* _WORK INSTRUCTION_:
Transcribe the entries below with complete accuracy, excluding the pictures.

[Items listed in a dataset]
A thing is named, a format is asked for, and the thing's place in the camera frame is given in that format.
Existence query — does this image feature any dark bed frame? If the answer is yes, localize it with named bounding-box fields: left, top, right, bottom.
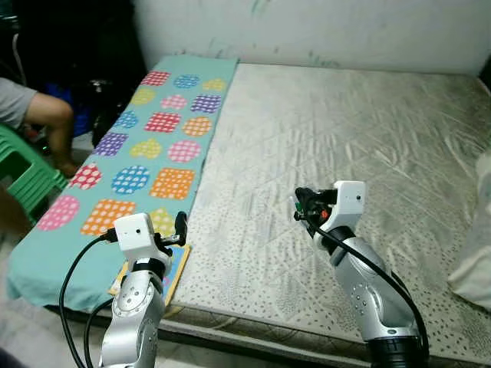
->
left=46, top=305, right=384, bottom=368

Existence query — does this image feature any blue children's board book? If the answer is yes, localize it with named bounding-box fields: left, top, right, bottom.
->
left=107, top=244, right=193, bottom=307

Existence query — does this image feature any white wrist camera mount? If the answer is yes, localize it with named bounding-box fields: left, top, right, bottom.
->
left=114, top=213, right=173, bottom=269
left=326, top=181, right=367, bottom=235

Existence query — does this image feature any person in grey shorts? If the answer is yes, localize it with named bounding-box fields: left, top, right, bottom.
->
left=0, top=77, right=81, bottom=181

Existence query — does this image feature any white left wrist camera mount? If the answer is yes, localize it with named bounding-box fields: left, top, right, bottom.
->
left=114, top=213, right=173, bottom=269

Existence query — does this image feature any white printed pillow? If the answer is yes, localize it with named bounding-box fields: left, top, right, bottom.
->
left=447, top=230, right=491, bottom=307

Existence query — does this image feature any green plastic stool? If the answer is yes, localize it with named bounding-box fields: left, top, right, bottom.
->
left=0, top=123, right=70, bottom=223

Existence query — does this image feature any teal polka pattern blanket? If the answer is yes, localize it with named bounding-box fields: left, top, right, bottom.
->
left=6, top=55, right=240, bottom=311

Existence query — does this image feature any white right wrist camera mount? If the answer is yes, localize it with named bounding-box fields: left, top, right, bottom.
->
left=326, top=181, right=367, bottom=235

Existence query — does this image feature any grey patterned mattress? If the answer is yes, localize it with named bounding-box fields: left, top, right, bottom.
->
left=46, top=61, right=491, bottom=361

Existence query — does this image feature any blue plastic crate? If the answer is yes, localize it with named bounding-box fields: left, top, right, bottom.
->
left=42, top=80, right=94, bottom=137

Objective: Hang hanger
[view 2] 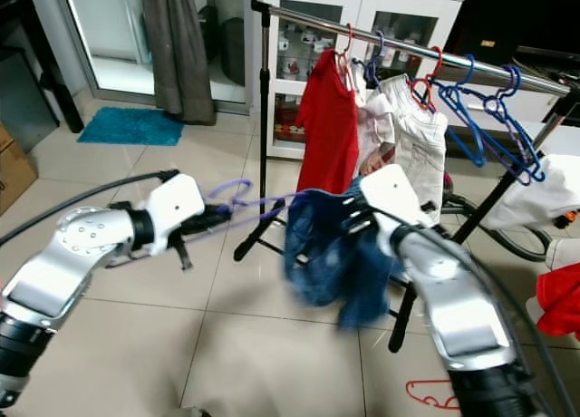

* _FINAL ANSWER_:
A thing is named, a format is asked for, and the thing's place in the camera frame is given in that format.
Existence query — does this image feature any dark bed frame? If the answer is yes, localize it with named bounding-box fields: left, top, right, bottom.
->
left=46, top=305, right=384, bottom=368

Existence query — does this image feature any blue children's board book? If the answer is yes, localize it with named bounding-box fields: left, top, right, bottom.
->
left=107, top=244, right=193, bottom=307

Existence query — does this image feature any white wrist camera mount? If the answer is yes, localize it with named bounding-box fields: left, top, right, bottom.
->
left=114, top=213, right=173, bottom=269
left=326, top=181, right=367, bottom=235

Existence query — does this image feature any person in grey shorts? If the answer is yes, localize it with named bounding-box fields: left, top, right, bottom.
->
left=0, top=77, right=81, bottom=181

Existence query — does this image feature any white left wrist camera mount? If the answer is yes, localize it with named bounding-box fields: left, top, right, bottom.
->
left=114, top=213, right=173, bottom=269

Existence query — does this image feature any white printed pillow? If the answer is yes, localize it with named bounding-box fields: left, top, right, bottom.
->
left=447, top=230, right=491, bottom=307

Existence query — does this image feature any green plastic stool? If the answer is yes, localize it with named bounding-box fields: left, top, right, bottom.
->
left=0, top=123, right=70, bottom=223

Existence query — does this image feature any teal polka pattern blanket? If the answer is yes, localize it with named bounding-box fields: left, top, right, bottom.
->
left=6, top=55, right=240, bottom=311

Existence query — does this image feature any white right wrist camera mount? If the answer is yes, localize it with named bounding-box fields: left, top, right, bottom.
->
left=326, top=181, right=367, bottom=235

Existence query — does this image feature any grey patterned mattress? If the answer is yes, localize it with named bounding-box fields: left, top, right, bottom.
->
left=46, top=61, right=491, bottom=361

Existence query — does this image feature any blue plastic crate? If the answer is yes, localize it with named bounding-box fields: left, top, right, bottom.
->
left=42, top=80, right=94, bottom=137

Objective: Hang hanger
[view 2] 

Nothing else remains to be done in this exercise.